Heparin is a heterogeneous group of straight-chain anionic mucopolysaccharides, called glycosaminoglycans possessing anticoagulant properties. It is composed of polymers of alternating derivations of α-D-glucosamido (N-Sulfated O-Sulfated or N-acetylated) and O-sulfated uronic acid (α-L-iduronic acid or β-D-glucoronic acid).
Structure of Heparin Sodium (representative subunits):
HEPARIN SODIUM IN SODIUM CHLORIDE INJECTION is a sterile preparation of heparin sodium (derived from porcine intestinal mucosa) for intravenous administration. It contains no bacteriostatic or antimicrobial agent or added buffer. The solution may contain sodium hydroxide and/or hydrochloric acid for pH adjustment. The pH range is 6.1 (5.0 – 7.5) and the osmolarity mOsmol/L (calc.) is 155. The potency is determined by a biological assay using a USP reference standard based on units of heparin activity per milligram.

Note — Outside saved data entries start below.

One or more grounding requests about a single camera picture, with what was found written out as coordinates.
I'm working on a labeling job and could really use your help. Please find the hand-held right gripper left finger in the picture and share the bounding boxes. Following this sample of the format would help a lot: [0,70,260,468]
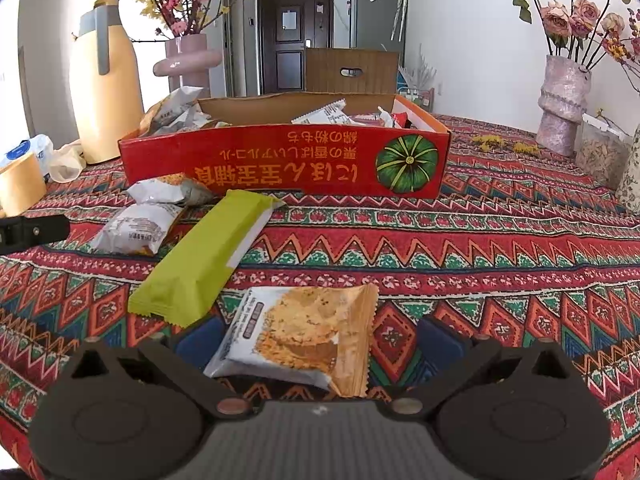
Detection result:
[67,315,253,418]

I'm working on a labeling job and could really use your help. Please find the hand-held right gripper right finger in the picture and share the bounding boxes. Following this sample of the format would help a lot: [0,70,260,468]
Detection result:
[387,315,571,418]

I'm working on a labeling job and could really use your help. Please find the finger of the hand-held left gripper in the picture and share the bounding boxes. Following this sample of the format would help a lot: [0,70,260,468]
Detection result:
[0,214,71,256]

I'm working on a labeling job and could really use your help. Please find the long green white snack packet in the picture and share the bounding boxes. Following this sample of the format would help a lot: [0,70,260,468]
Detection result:
[127,189,287,327]

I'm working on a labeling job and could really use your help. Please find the white orange cookie packet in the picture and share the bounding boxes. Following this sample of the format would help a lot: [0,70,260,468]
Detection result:
[204,284,381,399]

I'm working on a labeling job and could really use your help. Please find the pile of white snack packets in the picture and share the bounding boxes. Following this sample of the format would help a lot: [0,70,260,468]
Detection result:
[139,86,233,137]

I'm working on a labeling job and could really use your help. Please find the red cardboard box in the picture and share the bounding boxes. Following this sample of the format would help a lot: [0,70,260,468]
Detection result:
[118,92,452,198]

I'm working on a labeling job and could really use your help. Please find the red blue snack packet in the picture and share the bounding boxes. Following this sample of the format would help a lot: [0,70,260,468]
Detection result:
[378,106,412,129]

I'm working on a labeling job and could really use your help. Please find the white grey snack packet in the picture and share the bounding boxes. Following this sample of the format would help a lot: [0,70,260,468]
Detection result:
[291,100,352,126]

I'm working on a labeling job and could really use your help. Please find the yellow mug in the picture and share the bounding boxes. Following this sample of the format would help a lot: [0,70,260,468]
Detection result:
[0,152,48,217]

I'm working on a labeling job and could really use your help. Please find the blue white tissue pack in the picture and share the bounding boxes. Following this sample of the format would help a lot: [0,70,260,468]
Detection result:
[0,135,55,181]

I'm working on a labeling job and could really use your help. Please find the white cookie snack packet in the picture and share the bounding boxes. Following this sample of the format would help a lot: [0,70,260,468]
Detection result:
[126,174,213,207]
[89,202,187,257]

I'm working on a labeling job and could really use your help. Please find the yellow thermos jug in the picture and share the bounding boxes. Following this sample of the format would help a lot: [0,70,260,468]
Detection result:
[68,0,146,165]

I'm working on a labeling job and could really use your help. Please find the fallen yellow petals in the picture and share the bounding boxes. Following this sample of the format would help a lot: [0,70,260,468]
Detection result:
[472,135,542,157]

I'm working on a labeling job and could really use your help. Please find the clear jar of dried flakes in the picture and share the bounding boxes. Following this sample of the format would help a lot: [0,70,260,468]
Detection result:
[575,112,632,191]

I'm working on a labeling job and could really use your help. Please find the white floral vase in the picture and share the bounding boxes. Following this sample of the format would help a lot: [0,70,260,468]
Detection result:
[614,127,640,216]

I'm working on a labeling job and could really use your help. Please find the pink textured vase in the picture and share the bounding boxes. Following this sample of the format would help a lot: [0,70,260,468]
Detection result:
[536,55,593,157]

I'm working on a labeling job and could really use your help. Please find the white feathery twigs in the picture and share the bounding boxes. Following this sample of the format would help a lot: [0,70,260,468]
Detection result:
[399,45,436,111]

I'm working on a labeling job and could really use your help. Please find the dark entrance door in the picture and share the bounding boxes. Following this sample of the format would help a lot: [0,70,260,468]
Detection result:
[257,0,335,96]

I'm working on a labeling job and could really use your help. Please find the grey refrigerator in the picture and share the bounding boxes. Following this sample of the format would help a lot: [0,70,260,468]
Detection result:
[350,0,408,53]

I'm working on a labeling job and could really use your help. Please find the white hanging umbrella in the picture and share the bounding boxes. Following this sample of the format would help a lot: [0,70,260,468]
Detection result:
[391,0,409,42]

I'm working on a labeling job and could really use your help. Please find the dried pink roses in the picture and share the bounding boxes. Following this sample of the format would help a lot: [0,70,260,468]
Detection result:
[497,0,640,68]

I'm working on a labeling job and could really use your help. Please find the red yellow dried twigs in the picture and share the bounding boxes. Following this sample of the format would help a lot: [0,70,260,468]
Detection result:
[602,7,640,68]

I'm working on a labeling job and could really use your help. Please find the pink ring-shaped vase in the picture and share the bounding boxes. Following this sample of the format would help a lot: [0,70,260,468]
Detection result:
[152,34,223,103]

Each mL of the 50 USP units per mL preparations contains: 50 USP units of heparin sodium, 4.5 mg sodium chloride and 0.1 mg edetate disodium, anhydrous added as a stabilizer.
Each mL of the 100 USP units per mL preparations contains: 100 USP units of heparin sodium, 4.5 mg sodium chloride and 0.1 mg edetate disodium, anhydrous added as a stabilizer.